As planned, the alpine ski run and luge racing area of the 2022 Beijing Winter Olympics will be built in the core area of Beijing Songshan National Reserves. A great number of valuable species such as Lonicera oblata and Cypripedium shanxiense S. C. Chen are found here and many of them can not be conserved through ex situ conservation. Many Chinese professionals of biology and environmentalists deemed that if the Olympic venues are developed in such area, the rare species and integrated ecological environment will be catastrophically collapsed. Chinese government intended to remove such area out from the range of the natural reserves and chose some other area with few rare species as the reserves. Besides, the comments regarding the strict compliance with laws and protection of Songshan National Reserves are widely deleted or restricted in China. All these actions have been criticized by some media and the professionals of biology in China.
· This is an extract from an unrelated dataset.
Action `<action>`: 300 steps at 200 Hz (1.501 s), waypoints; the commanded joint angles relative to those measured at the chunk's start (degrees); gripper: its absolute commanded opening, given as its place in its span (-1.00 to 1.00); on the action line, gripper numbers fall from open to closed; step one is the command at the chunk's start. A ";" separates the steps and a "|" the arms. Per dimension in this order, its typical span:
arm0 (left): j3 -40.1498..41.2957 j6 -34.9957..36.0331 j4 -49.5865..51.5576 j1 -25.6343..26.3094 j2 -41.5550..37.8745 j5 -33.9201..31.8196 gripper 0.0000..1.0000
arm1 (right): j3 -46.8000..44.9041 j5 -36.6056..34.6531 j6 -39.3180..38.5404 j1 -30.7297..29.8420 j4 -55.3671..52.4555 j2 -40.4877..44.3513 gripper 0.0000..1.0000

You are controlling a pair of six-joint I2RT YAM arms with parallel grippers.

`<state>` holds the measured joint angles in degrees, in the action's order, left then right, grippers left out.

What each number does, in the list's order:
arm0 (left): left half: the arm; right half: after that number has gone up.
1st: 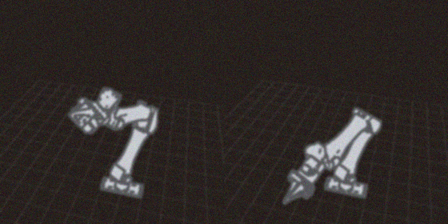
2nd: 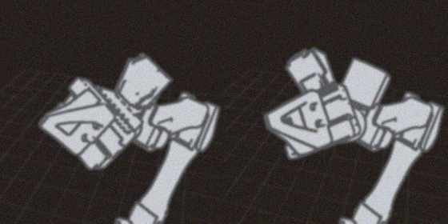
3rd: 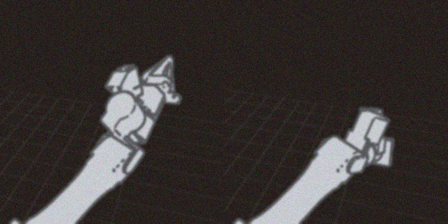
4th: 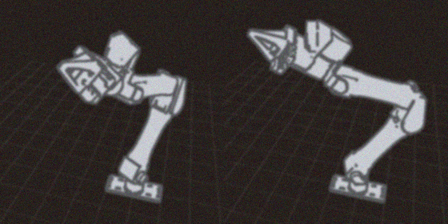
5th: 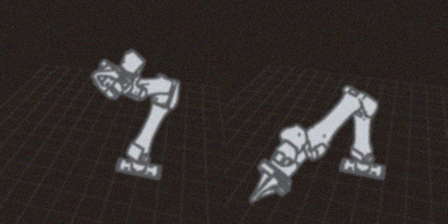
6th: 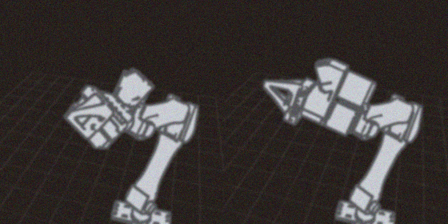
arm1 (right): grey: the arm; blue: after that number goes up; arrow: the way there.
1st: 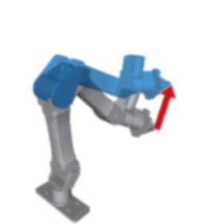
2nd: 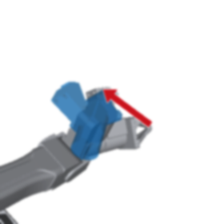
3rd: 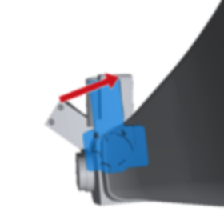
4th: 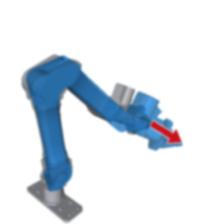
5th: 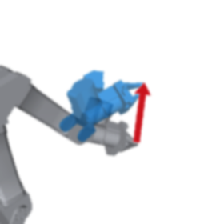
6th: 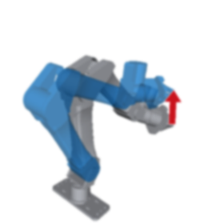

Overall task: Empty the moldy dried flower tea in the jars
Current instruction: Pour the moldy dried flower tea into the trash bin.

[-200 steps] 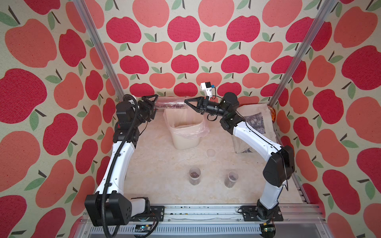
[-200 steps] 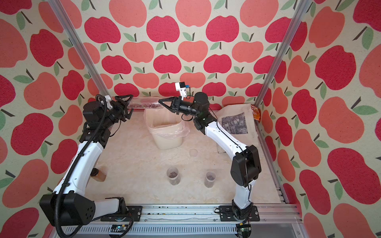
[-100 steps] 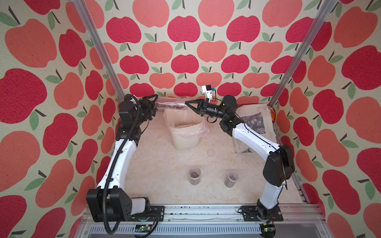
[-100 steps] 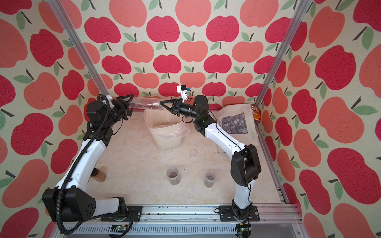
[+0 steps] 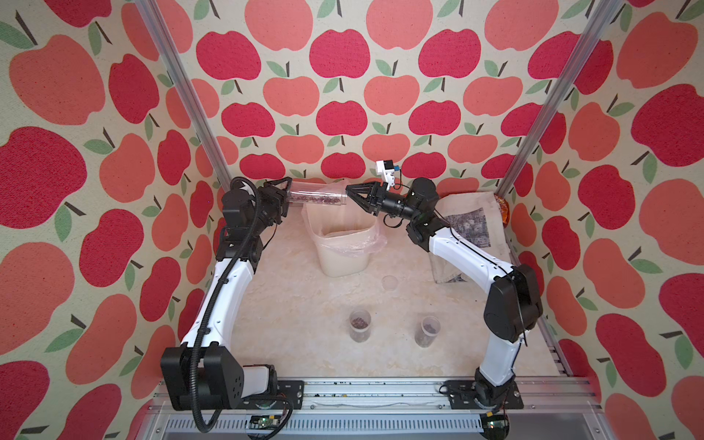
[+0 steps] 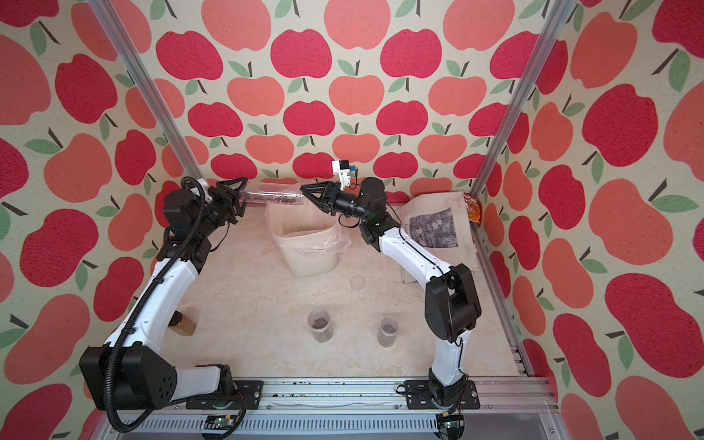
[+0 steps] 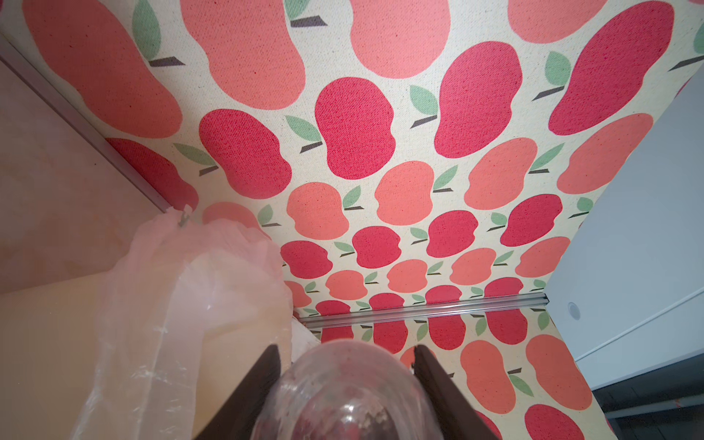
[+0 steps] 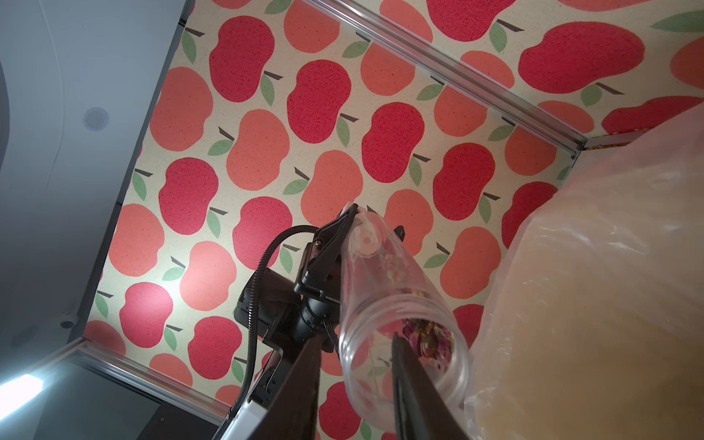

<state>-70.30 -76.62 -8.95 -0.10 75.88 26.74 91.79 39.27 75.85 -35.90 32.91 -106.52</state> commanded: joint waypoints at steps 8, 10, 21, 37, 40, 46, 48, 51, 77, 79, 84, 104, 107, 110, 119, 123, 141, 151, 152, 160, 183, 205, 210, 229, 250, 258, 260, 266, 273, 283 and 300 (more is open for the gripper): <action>-1.19 3.72 -0.29 -0.28 0.14 -1.07 -0.85 | -2.78 -2.02 -4.21 1.07 -2.20 3.10 -0.12; -1.40 4.12 0.11 -0.30 0.10 -1.12 -0.85 | -2.96 -2.18 -4.46 1.09 -2.51 3.36 -0.10; -2.62 6.22 1.94 -0.17 0.30 -1.12 -0.87 | -4.18 -2.98 -6.63 1.42 -4.46 4.93 -0.01; -4.38 9.54 4.43 0.04 0.38 -1.30 -0.87 | -5.72 -4.08 -9.84 1.87 -7.42 7.38 0.11; -4.71 10.24 4.91 0.09 0.49 -1.41 -0.87 | -6.00 -4.29 -10.43 1.99 -8.01 7.87 0.13; -5.38 11.56 5.98 0.18 0.46 -1.65 -0.87 | -6.60 -4.68 -11.54 2.19 -9.11 8.77 0.18; -5.66 12.06 6.41 0.25 0.53 -1.79 -0.88 | -6.79 -4.78 -11.90 2.27 -9.58 9.07 0.19; -5.98 12.67 6.89 0.38 0.55 -1.99 -0.87 | -7.13 -5.01 -12.44 2.41 -10.04 9.51 0.22; -9.52 18.94 12.43 1.41 1.16 -3.79 -0.87 | -9.61 -5.95 -17.03 3.58 -14.87 13.22 0.38; -9.81 19.33 12.85 1.57 1.17 -3.91 -0.87 | -9.79 -6.00 -17.47 3.72 -15.21 13.50 0.38; -10.35 20.30 13.72 1.68 1.33 -4.18 -0.87 | -10.23 -6.09 -18.45 3.95 -16.43 14.28 0.41; -11.70 22.66 15.53 2.22 1.94 -4.83 -0.87 | -12.03 -6.61 -21.88 4.73 -20.06 17.04 0.51; -11.78 22.93 15.61 2.29 2.03 -4.95 -0.87 | -12.40 -6.65 -22.32 4.85 -20.52 17.46 0.52; -11.92 23.10 15.70 2.29 2.04 -5.07 -0.87 | -12.68 -6.73 -22.71 4.99 -21.00 17.91 0.53; -12.20 23.79 16.09 2.45 2.34 -5.48 -0.87 | -13.46 -6.99 -24.10 5.37 -22.56 19.10 0.55; -12.37 24.13 16.27 2.47 2.43 -5.63 -0.87 | -13.83 -7.05 -24.74 5.58 -23.29 19.61 0.56; -13.17 26.14 17.37 2.79 3.09 -6.65 -0.87 | -15.16 -7.57 -27.62 6.09 -26.55 21.95 0.62; -13.86 27.50 18.27 3.12 3.54 -7.45 -0.87 | -15.81 -8.00 -29.40 6.36 -28.35 23.26 0.66; -13.88 27.62 18.36 3.10 3.60 -7.51 -0.87 | -15.87 -8.03 -29.56 6.36 -28.56 23.36 0.67; -14.46 28.84 18.97 3.46 3.95 -8.18 -0.87 | -16.38 -8.44 -30.96 6.54 -30.02 24.33 0.69; -16.23 32.43 20.72 4.47 5.15 -9.87 -0.87 | -17.45 -9.66 -34.89 6.80 -33.89 26.85 0.79; -18.77 37.17 23.45 6.10 6.59 -12.31 -0.87 | -18.11 -10.69 -38.66 6.93 -37.73 28.66 0.85; -19.50 38.16 24.21 6.75 7.00 -12.89 -0.88 | -18.15 -10.82 -39.37 6.96 -38.54 29.01 0.86; -22.36 43.33 27.45 8.94 8.35 -15.82 -0.88 | -19.03 -11.22 -41.49 7.14 -40.86 30.25 0.87; -25.97 51.14 31.37 12.04 10.11 -21.02 -0.88 | -20.46 -11.63 -42.67 7.33 -42.21 31.68 0.88; -26.97 54.34 32.28 13.44 10.66 -23.37 -0.88 | -20.98 -11.71 -42.97 7.52 -42.46 32.12 0.88; -27.21 55.14 32.43 13.72 10.82 -24.05 -0.89 | -21.11 -11.72 -43.05 7.51 -42.48 32.22 0.88; -27.85 57.34 33.09 14.73 11.31 -26.20 -0.89 | -21.47 -11.77 -43.22 7.62 -42.64 32.54 0.88; -28.46 59.98 33.53 15.95 11.80 -28.34 -0.90 | -21.81 -11.83 -43.40 7.68 -42.81 32.92 0.88; -29.15 63.53 33.88 17.68 12.54 -31.21 -0.91 | -22.15 -12.00 -43.71 7.84 -43.16 33.37 0.88; -30.10 69.88 33.69 20.96 13.88 -36.33 -0.93 | -22.69 -12.27 -44.25 8.04 -43.67 34.05 0.87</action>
<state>-97.58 -19.66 21.93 17.39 87.77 0.51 70.13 28.08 34.35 -28.45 -8.60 -74.61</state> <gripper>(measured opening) 0.545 0.938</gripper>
Media attention began growing in December 2014 when German broadcaster ARD reported on state-sponsored doping in Russia, comparing it to doping in East Germany. In November 2015, the World Anti-Doping Agency (WADA) published a report and the International Association of Athletics Federations (IAAF) suspended Russia indefinitely from world track and field events. The United Kingdom Anti-Doping agency later assisted WADA with testing in Russia. In June 2016, they reported that they were unable to fully carry out their work and noted intimidation by armed Federal Security Service (FSB) agents. After a Russian former lab director made allegations about the 2014 Winter Olympics in Sochi, WADA commissioned an independent investigation led by Richard McLaren. McLaren's investigation found corroborating evidence, concluding in a report published in July 2016 that the Ministry of Sport and the FSB had operated a "state-directed failsafe system" using a "disappearing positive [test] methodology" (DPM) from "at least late 2011 to August 2015".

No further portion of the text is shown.